I should not be looking, though. I'm also considering getting rid of facebook altogether, that site seems to bring more drama than the rest of the internet combined for some people.


"Is all that we see or seem
But a dream within a dream?"

Posts: 496 | Registered: Jun 2012 | From: The wind before the storm
girlfromipanema
♀ Member
Member # 30976
Default  Posted: 10:25 AM, August 11th (Saturday), 2012View ProfileEdit MessagePrivate MessageHomepage

NEM,

I want to thank you for your thoughtful response. You may have saved me.

Hugs and gratitude.


Married: 8 Years
Me: BS
Husband had LTA (5 years) with former close friend of mine.
Attempting Reconciliation

Posts: 220 | Registered: Jan 2011
beachbunny
♀ Member
Member # 35476
Default  Posted: 12:57 PM, August 11th (Saturday), 2012View ProfileEdit MessagePrivate MessageHomepage

I should not be looking, though. I'm also considering getting rid of facebook altogether, that site seems to bring more drama than the rest of the internet combined for some people.

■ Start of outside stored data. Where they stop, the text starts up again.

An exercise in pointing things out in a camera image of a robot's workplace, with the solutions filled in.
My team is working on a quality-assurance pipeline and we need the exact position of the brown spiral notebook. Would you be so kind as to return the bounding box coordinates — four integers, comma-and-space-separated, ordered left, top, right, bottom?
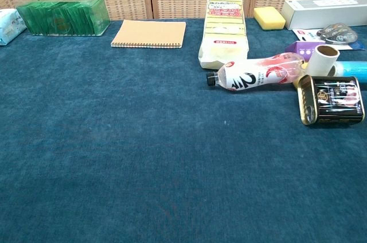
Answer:
110, 19, 187, 49

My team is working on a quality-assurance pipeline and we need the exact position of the correction tape blister pack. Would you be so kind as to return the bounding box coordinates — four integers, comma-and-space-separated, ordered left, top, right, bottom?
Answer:
292, 22, 367, 51

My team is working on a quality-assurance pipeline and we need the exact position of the black luncheon meat can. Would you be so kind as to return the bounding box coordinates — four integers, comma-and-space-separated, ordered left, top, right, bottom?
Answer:
296, 75, 365, 126

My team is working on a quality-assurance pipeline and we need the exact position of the white red plastic drink bottle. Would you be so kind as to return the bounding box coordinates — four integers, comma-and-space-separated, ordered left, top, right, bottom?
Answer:
205, 53, 306, 92

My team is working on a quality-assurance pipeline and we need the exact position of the small purple box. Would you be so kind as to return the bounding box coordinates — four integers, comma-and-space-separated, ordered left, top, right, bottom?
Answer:
285, 41, 326, 63

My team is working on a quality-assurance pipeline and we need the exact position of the white paper roll cardboard core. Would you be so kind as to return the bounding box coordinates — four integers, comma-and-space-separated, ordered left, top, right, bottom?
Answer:
306, 45, 341, 77

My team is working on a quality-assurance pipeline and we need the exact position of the large yellow sponge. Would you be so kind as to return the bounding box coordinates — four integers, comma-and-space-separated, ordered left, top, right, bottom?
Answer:
253, 6, 287, 31

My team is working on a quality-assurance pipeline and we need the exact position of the clear box of green packets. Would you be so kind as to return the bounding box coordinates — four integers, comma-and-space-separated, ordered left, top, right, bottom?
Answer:
15, 0, 111, 37

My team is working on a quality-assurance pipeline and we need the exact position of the white power strip box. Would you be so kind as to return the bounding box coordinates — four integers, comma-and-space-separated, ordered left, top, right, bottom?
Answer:
280, 0, 367, 30

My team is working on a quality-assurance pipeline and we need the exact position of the dark blue table cloth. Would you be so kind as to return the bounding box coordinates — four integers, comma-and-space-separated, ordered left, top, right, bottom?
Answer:
0, 18, 367, 243

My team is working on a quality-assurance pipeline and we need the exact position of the light blue wet wipes pack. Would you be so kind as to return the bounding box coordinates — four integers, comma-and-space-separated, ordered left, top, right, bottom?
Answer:
0, 8, 27, 46

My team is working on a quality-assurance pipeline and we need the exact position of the yellow sponge multipack bag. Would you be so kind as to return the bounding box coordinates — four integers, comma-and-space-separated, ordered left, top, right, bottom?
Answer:
198, 0, 249, 70

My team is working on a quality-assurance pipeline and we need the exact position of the light blue wrapped roll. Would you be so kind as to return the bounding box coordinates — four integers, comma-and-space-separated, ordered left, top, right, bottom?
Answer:
328, 61, 367, 77

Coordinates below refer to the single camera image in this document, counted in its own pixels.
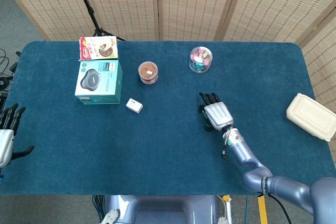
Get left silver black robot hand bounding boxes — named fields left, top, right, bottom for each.
left=0, top=103, right=35, bottom=168

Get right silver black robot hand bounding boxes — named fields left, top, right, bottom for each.
left=198, top=92, right=234, bottom=132

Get dark green object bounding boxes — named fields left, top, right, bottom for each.
left=202, top=111, right=212, bottom=129

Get clear jar of binder clips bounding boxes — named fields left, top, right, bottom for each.
left=188, top=46, right=214, bottom=73

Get blue felt table mat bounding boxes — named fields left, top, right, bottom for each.
left=0, top=40, right=336, bottom=196

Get brown lid snack jar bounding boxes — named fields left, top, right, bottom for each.
left=138, top=61, right=159, bottom=85

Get small white charger box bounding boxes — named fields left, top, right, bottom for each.
left=125, top=98, right=144, bottom=114

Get beige lidded lunch container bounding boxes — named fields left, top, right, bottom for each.
left=285, top=92, right=336, bottom=143

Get blue-grey robot torso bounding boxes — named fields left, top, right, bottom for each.
left=101, top=195, right=229, bottom=224

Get teal speaker product box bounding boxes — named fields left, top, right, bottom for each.
left=74, top=59, right=123, bottom=105

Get red white snack box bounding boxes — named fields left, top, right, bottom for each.
left=78, top=36, right=119, bottom=61

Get black tripod stand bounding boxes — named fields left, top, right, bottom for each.
left=70, top=0, right=127, bottom=41

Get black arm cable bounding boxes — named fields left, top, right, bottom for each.
left=221, top=142, right=292, bottom=224

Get black floor cables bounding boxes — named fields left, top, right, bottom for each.
left=0, top=48, right=21, bottom=112

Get white cable under table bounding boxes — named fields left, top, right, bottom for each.
left=217, top=195, right=233, bottom=224

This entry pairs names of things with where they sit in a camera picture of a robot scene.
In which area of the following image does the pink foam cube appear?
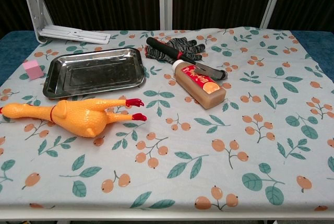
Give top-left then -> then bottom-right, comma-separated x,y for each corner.
22,60 -> 45,80

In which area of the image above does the grey black knit glove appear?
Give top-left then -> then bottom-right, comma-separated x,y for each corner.
145,37 -> 206,64

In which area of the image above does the yellow rubber chicken toy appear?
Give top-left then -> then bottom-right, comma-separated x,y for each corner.
0,98 -> 148,138

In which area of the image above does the floral fruit print tablecloth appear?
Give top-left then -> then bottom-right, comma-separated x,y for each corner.
0,27 -> 334,213

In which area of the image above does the brown juice bottle red label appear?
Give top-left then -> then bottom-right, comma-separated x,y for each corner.
172,59 -> 227,110

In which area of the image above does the white metal folding bracket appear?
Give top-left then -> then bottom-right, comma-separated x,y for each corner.
17,0 -> 112,45

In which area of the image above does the stainless steel rectangular tray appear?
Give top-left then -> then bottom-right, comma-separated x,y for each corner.
42,48 -> 146,99

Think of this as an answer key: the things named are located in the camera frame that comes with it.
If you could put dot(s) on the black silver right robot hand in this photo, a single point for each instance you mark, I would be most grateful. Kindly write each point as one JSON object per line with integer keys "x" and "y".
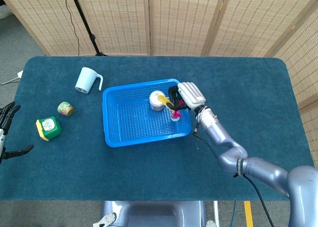
{"x": 191, "y": 94}

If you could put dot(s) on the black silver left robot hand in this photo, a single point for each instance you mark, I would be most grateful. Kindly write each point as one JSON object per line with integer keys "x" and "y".
{"x": 7, "y": 115}

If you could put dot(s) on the colourful feather shuttlecock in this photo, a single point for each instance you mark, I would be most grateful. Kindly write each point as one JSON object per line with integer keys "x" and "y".
{"x": 176, "y": 115}

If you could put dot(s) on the clear jar with brown pellets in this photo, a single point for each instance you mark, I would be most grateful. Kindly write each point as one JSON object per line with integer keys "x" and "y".
{"x": 155, "y": 102}

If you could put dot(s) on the green container with yellow lid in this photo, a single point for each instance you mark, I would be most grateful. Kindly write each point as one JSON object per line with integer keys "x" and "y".
{"x": 49, "y": 127}

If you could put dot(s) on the small floral printed cup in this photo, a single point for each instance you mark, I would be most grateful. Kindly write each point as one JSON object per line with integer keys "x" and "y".
{"x": 65, "y": 108}

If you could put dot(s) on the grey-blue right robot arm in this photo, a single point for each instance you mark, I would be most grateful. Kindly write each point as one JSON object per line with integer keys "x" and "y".
{"x": 231, "y": 160}

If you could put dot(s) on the blue perforated plastic basket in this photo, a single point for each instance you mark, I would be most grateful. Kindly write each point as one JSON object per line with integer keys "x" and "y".
{"x": 129, "y": 127}

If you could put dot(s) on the dark blue table mat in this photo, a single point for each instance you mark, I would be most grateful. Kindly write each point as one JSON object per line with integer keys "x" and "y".
{"x": 124, "y": 172}

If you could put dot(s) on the white shoe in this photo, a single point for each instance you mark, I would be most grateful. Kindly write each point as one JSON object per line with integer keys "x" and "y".
{"x": 4, "y": 12}

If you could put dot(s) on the black tripod stand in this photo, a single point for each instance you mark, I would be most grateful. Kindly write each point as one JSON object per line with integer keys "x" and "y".
{"x": 85, "y": 25}

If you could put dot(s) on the grey-blue robot torso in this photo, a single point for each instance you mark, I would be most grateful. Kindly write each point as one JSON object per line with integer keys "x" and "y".
{"x": 154, "y": 214}

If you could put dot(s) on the yellow floor tape strip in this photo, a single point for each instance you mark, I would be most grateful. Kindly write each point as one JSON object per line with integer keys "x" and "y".
{"x": 248, "y": 214}

Facebook has been a wreck for lots of people. There is a whole site dedicated to relationship problems that arise out of Facebook. I see a future where we will have to deal with this as a culture.

I will be posting my "Affair with Facebook" on Wayward Side when I get it all typed out (still working on it). Not sure if there is a Facebook thread on I can relate, but I see it as such a catalyst & problem site for people & it would be great to work out those problems together.

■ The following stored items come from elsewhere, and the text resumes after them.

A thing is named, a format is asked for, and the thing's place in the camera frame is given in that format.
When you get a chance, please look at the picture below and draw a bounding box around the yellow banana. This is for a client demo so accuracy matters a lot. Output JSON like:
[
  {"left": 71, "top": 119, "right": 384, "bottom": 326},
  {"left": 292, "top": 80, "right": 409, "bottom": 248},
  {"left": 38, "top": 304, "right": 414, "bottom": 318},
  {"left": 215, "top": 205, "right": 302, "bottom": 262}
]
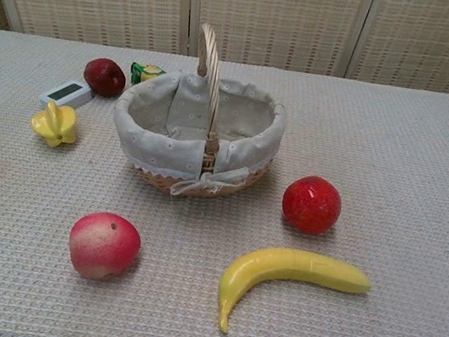
[{"left": 211, "top": 237, "right": 376, "bottom": 337}]

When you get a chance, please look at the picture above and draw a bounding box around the dark red apple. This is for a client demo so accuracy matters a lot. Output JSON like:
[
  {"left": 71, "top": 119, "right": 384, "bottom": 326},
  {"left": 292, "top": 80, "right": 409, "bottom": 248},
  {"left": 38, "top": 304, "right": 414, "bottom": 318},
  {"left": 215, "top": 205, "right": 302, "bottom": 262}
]
[{"left": 80, "top": 54, "right": 130, "bottom": 101}]

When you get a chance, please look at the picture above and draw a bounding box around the pink peach fruit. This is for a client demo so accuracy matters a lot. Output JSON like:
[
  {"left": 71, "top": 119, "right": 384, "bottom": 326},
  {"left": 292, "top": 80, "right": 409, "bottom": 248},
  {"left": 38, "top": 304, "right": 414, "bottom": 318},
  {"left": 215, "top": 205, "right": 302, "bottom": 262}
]
[{"left": 63, "top": 206, "right": 146, "bottom": 287}]

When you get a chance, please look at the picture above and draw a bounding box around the white digital timer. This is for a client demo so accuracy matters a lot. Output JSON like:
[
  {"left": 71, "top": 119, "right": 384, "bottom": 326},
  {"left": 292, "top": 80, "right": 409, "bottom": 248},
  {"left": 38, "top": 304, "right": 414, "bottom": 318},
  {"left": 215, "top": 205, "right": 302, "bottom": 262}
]
[{"left": 38, "top": 76, "right": 95, "bottom": 116}]

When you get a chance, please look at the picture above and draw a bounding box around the wicker basket with cloth liner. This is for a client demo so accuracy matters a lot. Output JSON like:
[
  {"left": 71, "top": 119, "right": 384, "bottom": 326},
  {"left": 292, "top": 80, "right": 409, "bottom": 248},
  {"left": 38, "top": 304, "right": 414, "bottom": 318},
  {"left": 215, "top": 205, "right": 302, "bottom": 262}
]
[{"left": 101, "top": 11, "right": 300, "bottom": 213}]

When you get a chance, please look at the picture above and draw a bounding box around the bright red round fruit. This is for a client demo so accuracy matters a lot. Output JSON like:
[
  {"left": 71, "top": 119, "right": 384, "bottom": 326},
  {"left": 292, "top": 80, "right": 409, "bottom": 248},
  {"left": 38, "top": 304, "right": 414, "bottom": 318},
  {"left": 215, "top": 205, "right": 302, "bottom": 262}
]
[{"left": 277, "top": 171, "right": 346, "bottom": 240}]

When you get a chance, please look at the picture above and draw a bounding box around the green yellow drink carton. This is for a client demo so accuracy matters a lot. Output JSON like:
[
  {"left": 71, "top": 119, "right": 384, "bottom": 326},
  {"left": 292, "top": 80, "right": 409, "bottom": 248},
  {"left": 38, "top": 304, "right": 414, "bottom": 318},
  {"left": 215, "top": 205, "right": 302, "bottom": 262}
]
[{"left": 128, "top": 60, "right": 168, "bottom": 90}]

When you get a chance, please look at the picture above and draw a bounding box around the yellow starfruit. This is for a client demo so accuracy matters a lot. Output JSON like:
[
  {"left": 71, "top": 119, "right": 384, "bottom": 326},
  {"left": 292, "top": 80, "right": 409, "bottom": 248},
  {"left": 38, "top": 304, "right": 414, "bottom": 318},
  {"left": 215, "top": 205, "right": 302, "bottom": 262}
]
[{"left": 27, "top": 97, "right": 83, "bottom": 151}]

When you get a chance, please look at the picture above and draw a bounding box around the woven bamboo folding screen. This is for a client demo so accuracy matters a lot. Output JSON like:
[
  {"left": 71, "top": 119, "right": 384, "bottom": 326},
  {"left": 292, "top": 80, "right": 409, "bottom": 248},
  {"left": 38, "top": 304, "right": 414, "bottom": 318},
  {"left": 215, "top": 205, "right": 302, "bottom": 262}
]
[{"left": 0, "top": 0, "right": 449, "bottom": 101}]

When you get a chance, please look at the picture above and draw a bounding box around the beige waffle-weave tablecloth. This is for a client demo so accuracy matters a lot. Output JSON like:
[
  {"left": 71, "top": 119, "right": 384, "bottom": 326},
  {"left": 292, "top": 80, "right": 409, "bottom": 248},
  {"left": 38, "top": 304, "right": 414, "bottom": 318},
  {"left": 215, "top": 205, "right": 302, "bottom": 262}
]
[{"left": 0, "top": 18, "right": 449, "bottom": 337}]

Long story short, I was addicted to FB for awhile & was completely disrespectful to myself, my M, and to badchoice in particular. I had a vague feeling that I was, but since I was doing it openly, I thought, no be deal. When badchoice confronted me about how it made him feel, and I got the impact of his hurt, I stopped. Self esteem issues for myself make FB too slippery of a slope, so I am no longer on it.


BS/WW: Me 43 WH/BH: Him 45 (badchoice)
Me: EA/PA 1997 DDay 5/99 (see profile)
Him: See his profile-15/16 y LTA
2DS:5 & 11 my loves
You are free to choose, but you are not free from the consequence of your choice.